Here’s a list of steps a JavaScript engine goes through when converting an object to a string. It’s based on the ES2015 spec, but I’ve cut out the steps that aren’t important to this article.

  1. Let exoticToPrim be GetMethod(input, @@toPrimitive).
  2. ReturnIfAbrupt(exoticToPrim). (We’ve found our string/primitive, so return it.)
  3. If hint is “string”, then
    a. Let methodNames be «”toString”, “valueOf”».
  4. Else, a. Let methodNames be «”valueOf”, “toString”».
  5. For each name in methodNames in List order, do
    a. Let method be Get(Object, name).
    b. ReturnIfAbrupt(method).
    c. If IsCallable(method) is true, then
    - i. Let result be Call(method, Object).
    - ii. ReturnIfAbrupt(result).
  6. Throw a TypeError exception.

If you compare that to the console output above you can see that they match.

The hint isn’t really important, usually it’s "number" or "default". However, there are some exceptions like when creating an object property name.

var p = new Proxy({}, {
    get: function(target, name){
        console.log(name)
    }
});
Object.defineProperty({}, p, {})

In this case Chrome tries toString before valueOf, because the hint is "string".

Symbol(Symbol.toPrimitive)
Proxy String:3 toString
Proxy String:3 valueOf
Proxy String:6 Uncaught TypeError: Cannot convert object to primitive value(…)

Looking at the code

When investigating this issue I didn’t run straight to the spec. First, I narrowed down the issue in my code by cutting out chunks of it and seeing if I was still getting the Symbol lookup.

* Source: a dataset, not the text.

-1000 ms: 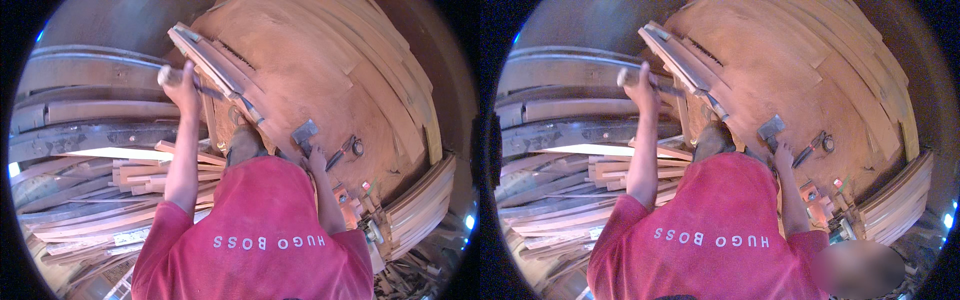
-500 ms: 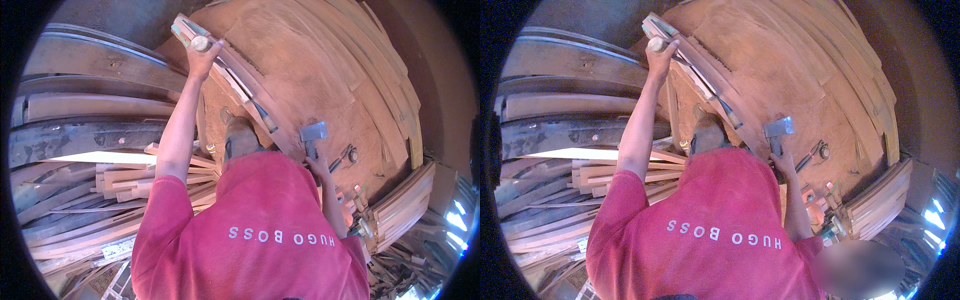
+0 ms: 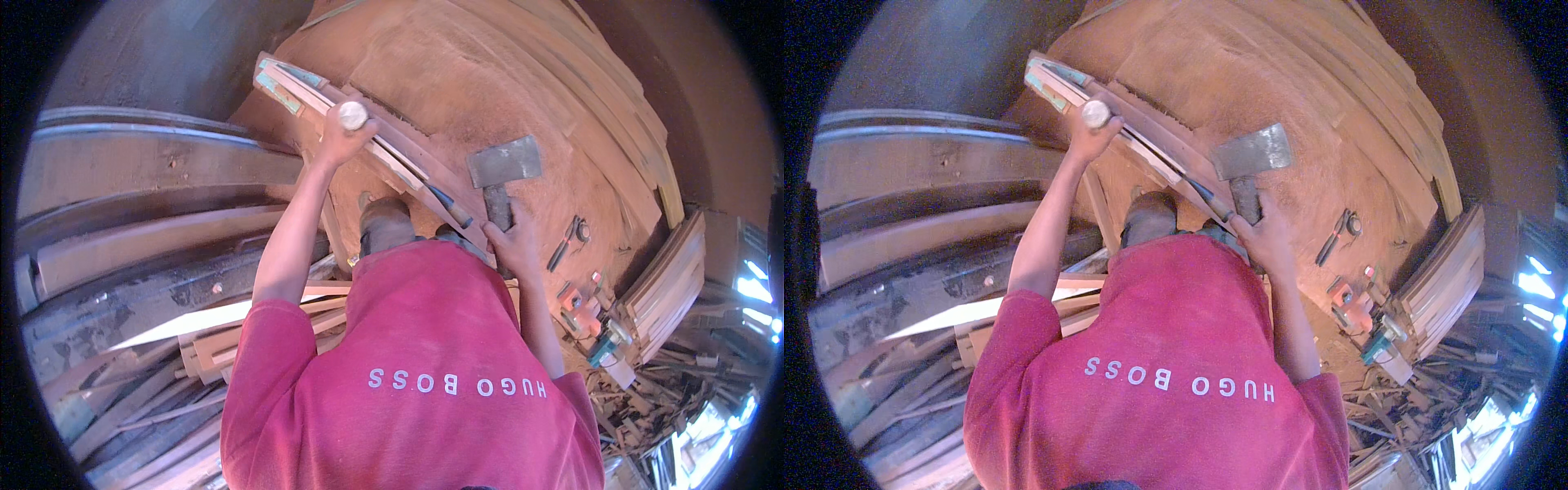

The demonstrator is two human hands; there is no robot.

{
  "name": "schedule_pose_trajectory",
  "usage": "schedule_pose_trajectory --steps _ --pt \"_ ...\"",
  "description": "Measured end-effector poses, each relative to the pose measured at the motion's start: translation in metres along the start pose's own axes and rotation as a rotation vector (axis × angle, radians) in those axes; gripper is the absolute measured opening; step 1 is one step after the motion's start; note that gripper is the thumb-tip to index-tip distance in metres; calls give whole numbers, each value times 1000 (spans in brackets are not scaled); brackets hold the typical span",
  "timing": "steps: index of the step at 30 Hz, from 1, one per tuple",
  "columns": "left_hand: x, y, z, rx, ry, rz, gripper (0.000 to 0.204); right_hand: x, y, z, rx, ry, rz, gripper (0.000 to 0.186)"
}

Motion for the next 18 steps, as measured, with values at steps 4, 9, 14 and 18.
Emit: schedule_pose_trajectory --steps 4,9,14,18 --pt "-2 -23 8 163 -33 169 15 5 20 -42 -66 -75 76 36" --pt "-11 -23 11 66 -92 78 15 1 41 -72 -75 43 35 42" --pt "-12 -5 -26 118 36 -28 18 -15 43 -119 -63 -169 104 33" --pt "-9 0 -21 189 -35 -49 20 -1 -2 -214 -208 -291 322 36"
Point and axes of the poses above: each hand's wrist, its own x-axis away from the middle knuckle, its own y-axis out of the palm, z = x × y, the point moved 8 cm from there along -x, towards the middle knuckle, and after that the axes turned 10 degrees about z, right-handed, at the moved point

After that I had a look at the Chrome source code. The online UI makes it really easy to search and navigate.

A good starting point when looking at the Chrome code is an error message. Try searching for “Cannot convert object to primitive value”.

The main reason why I want to point out the source code is because I was surprised how remarkably similar it is to the spec.

Check out OrdinaryToPrimitive:

MaybeHandle<Object> JSReceiver::OrdinaryToPrimitive(
    Handle<JSReceiver> receiver, OrdinaryToPrimitiveHint hint) {
  Isolate* const isolate = receiver->GetIsolate();
  Handle<String> method_names[2];
  switch (hint) {
    case OrdinaryToPrimitiveHint::kNumber:
      method_names[0] = isolate->factory()->valueOf_string();
      method_names[1] = isolate->factory()->toString_string();
      break;
    case OrdinaryToPrimitiveHint::kString:
      method_names[0] = isolate->factory()->toString_string();
      method_names[1] = isolate->factory()->valueOf_string();
      break;
  }
  for (Handle<String> name : method_names) {
    Handle<Object> method;
    ASSIGN_RETURN_ON_EXCEPTION(isolate, method,
                               JSReceiver::GetProperty(receiver, name), Object);
    if (method->IsCallable()) {
      Handle<Object> result;
      ASSIGN_RETURN_ON_EXCEPTION(
          isolate, result, Execution::Call(isolate, method, receiver, 0, NULL),
          Object);
      if (result->IsPrimitive()) return result;
    }
  }
  THROW_NEW_ERROR(isolate,
                  NewTypeError(MessageTemplate::kCannotConvertToPrimitive),
                  Object);
}

Thanks to Gideon Pyzer for helping me debug this issue.